Work request → If a line in the entries below includes the string "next", copy it out.
Entries provided Start Marker
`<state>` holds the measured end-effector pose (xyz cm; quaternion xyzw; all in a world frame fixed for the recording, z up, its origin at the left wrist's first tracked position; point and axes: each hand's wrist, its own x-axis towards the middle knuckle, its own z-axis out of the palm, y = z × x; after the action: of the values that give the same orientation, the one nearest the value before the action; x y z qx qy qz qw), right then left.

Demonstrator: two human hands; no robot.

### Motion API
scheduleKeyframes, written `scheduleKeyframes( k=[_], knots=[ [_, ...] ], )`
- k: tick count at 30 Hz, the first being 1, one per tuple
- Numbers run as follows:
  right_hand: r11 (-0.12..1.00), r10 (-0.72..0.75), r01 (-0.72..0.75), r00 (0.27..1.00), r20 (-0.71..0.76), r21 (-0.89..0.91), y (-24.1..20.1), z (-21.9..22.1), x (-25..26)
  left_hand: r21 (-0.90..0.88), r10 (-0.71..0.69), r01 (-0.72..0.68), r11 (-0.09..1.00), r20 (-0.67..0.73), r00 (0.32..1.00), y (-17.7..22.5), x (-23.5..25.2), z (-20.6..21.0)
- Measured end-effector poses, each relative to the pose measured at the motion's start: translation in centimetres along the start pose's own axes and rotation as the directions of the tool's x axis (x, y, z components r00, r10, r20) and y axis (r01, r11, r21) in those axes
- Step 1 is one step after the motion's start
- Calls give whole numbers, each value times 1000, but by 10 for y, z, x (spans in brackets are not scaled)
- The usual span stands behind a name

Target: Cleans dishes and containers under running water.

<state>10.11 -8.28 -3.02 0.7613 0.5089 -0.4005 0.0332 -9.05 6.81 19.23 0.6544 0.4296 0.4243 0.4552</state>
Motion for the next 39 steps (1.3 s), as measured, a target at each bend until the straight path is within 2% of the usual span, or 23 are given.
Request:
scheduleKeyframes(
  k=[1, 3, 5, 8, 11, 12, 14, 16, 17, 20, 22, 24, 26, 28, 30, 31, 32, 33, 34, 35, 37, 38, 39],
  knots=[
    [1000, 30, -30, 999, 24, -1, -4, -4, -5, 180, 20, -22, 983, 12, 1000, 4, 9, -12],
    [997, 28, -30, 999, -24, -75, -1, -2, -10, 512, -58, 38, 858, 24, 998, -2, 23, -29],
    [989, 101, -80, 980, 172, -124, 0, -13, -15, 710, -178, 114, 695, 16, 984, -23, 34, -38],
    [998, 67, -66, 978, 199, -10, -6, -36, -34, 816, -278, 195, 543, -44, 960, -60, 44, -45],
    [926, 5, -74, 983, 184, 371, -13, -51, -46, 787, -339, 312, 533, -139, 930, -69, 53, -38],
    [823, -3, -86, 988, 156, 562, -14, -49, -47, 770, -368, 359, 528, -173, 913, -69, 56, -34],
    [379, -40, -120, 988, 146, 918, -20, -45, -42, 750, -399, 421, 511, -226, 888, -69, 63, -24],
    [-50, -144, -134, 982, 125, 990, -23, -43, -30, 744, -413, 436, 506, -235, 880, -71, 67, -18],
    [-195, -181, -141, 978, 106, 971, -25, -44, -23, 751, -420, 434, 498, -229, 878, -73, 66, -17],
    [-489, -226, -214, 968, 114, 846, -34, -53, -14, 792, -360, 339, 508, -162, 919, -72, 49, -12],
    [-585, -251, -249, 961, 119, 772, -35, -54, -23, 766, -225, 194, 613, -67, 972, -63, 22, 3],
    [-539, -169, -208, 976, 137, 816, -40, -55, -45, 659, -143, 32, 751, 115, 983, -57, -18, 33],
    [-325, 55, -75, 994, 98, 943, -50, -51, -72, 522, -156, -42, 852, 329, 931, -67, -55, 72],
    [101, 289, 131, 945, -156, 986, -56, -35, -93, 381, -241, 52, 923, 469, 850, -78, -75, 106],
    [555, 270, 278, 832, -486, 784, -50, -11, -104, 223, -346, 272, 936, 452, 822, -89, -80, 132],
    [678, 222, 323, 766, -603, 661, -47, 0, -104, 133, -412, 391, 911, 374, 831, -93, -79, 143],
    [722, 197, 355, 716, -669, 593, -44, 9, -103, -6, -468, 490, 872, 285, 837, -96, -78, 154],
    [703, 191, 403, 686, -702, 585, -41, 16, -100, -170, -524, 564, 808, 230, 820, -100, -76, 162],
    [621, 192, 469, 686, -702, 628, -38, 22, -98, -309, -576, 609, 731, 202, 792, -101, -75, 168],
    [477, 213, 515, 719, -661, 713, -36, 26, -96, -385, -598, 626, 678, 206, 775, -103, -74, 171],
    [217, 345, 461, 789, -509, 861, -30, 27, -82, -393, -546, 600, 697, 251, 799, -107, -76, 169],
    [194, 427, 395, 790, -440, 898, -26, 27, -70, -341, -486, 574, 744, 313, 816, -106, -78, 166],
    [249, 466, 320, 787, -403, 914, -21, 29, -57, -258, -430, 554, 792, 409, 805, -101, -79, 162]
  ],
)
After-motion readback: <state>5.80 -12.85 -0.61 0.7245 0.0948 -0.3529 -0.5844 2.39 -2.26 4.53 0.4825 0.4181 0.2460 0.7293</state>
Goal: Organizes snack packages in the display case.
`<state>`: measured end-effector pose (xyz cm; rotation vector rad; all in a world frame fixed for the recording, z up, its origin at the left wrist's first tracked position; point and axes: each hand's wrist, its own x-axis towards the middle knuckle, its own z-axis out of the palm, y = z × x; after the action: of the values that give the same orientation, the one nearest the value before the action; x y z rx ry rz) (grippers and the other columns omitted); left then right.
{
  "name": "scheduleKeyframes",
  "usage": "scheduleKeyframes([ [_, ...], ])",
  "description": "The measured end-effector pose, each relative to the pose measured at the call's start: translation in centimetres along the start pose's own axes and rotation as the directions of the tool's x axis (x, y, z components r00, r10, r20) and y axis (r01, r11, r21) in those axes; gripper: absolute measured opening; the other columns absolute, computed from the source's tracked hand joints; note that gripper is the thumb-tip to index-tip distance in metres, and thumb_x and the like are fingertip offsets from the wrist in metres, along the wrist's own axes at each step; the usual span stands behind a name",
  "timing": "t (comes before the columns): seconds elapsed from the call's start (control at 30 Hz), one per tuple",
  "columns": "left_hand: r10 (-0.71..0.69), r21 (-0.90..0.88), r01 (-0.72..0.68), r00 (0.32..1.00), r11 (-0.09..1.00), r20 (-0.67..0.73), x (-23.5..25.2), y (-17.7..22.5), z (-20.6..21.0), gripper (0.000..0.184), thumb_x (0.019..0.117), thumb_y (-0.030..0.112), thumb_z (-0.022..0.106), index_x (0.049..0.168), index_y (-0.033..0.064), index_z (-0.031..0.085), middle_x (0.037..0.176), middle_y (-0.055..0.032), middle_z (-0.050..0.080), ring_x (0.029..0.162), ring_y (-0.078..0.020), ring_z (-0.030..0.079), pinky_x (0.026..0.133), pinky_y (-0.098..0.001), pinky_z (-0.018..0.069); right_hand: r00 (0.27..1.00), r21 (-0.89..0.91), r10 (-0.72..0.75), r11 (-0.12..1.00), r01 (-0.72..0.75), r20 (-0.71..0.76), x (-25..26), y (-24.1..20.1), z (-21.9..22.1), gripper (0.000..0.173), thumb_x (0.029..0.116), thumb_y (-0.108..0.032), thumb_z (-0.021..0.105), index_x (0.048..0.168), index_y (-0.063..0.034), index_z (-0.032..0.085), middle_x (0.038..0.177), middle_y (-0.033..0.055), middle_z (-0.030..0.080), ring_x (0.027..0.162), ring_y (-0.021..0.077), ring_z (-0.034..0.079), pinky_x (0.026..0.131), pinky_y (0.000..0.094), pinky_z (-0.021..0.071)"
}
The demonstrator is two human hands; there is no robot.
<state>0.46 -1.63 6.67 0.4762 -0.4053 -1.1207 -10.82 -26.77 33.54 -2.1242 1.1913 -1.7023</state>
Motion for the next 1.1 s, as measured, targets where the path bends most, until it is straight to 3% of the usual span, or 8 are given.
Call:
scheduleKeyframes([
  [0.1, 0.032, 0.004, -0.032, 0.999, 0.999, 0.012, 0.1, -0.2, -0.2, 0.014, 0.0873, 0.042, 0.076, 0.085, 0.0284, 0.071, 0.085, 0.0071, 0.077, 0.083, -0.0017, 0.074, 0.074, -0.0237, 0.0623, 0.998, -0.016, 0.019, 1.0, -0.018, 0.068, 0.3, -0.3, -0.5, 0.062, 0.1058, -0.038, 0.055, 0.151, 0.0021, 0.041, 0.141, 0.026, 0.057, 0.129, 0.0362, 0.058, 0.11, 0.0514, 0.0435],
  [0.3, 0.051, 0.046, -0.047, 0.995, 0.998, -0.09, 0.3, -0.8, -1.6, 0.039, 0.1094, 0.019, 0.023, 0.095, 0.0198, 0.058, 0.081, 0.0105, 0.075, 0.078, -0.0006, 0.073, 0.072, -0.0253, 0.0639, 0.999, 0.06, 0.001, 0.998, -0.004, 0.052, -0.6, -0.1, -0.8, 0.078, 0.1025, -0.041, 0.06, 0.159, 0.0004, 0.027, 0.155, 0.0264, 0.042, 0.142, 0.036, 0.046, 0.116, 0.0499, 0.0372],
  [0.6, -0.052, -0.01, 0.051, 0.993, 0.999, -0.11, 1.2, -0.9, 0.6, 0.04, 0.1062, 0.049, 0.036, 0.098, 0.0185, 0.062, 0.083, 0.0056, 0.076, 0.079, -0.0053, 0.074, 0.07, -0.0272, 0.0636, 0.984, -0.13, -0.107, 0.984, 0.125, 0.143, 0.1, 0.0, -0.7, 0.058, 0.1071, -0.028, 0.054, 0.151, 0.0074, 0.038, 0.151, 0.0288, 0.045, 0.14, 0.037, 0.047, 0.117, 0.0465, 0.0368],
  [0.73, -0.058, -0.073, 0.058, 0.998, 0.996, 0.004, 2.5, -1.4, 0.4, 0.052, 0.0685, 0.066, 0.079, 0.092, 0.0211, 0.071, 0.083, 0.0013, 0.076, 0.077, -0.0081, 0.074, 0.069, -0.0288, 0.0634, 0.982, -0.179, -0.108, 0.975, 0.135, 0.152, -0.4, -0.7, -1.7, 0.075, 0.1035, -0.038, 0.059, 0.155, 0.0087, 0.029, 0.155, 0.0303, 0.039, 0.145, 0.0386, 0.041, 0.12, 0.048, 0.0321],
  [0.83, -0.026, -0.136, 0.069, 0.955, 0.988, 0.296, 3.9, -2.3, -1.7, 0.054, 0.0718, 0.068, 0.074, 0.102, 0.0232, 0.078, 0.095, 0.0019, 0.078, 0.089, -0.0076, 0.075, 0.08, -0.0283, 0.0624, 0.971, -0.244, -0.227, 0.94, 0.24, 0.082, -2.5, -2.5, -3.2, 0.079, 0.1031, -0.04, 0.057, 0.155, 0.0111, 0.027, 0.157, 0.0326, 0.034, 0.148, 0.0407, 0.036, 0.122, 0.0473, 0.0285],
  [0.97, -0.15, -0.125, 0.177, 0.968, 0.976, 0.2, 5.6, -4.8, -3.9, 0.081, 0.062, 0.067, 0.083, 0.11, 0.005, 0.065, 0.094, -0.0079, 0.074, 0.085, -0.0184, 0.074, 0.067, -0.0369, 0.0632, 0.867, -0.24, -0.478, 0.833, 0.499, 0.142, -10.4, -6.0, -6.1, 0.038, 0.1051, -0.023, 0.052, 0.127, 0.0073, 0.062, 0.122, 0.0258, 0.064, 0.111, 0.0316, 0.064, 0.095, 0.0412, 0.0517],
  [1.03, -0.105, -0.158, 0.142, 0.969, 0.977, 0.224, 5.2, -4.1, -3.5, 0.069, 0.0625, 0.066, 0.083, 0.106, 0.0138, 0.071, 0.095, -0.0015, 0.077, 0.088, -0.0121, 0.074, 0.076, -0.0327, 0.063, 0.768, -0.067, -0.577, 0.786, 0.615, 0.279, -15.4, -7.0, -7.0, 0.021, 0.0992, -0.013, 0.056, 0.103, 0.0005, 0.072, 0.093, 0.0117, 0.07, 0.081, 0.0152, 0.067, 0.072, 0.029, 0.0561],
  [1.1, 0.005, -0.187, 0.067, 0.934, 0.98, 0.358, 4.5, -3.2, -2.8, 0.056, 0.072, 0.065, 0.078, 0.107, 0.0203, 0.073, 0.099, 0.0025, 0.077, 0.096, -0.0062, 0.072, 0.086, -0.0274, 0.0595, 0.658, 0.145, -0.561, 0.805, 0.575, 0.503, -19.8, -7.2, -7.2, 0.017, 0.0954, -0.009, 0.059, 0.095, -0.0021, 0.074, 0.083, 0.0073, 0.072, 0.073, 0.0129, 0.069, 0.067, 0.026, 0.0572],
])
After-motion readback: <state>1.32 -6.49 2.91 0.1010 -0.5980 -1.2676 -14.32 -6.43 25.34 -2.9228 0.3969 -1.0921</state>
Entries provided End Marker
Result for this task →
Motion for the next 39 steps (1.3 s), as measured, a target at each bend until the straight path is within 2% of the usual span, or 23 are given.
Motion for the next 1.1 s, as measured, targets where the path bends most, until it is straight to 3% of the usual span, or 8 are given.

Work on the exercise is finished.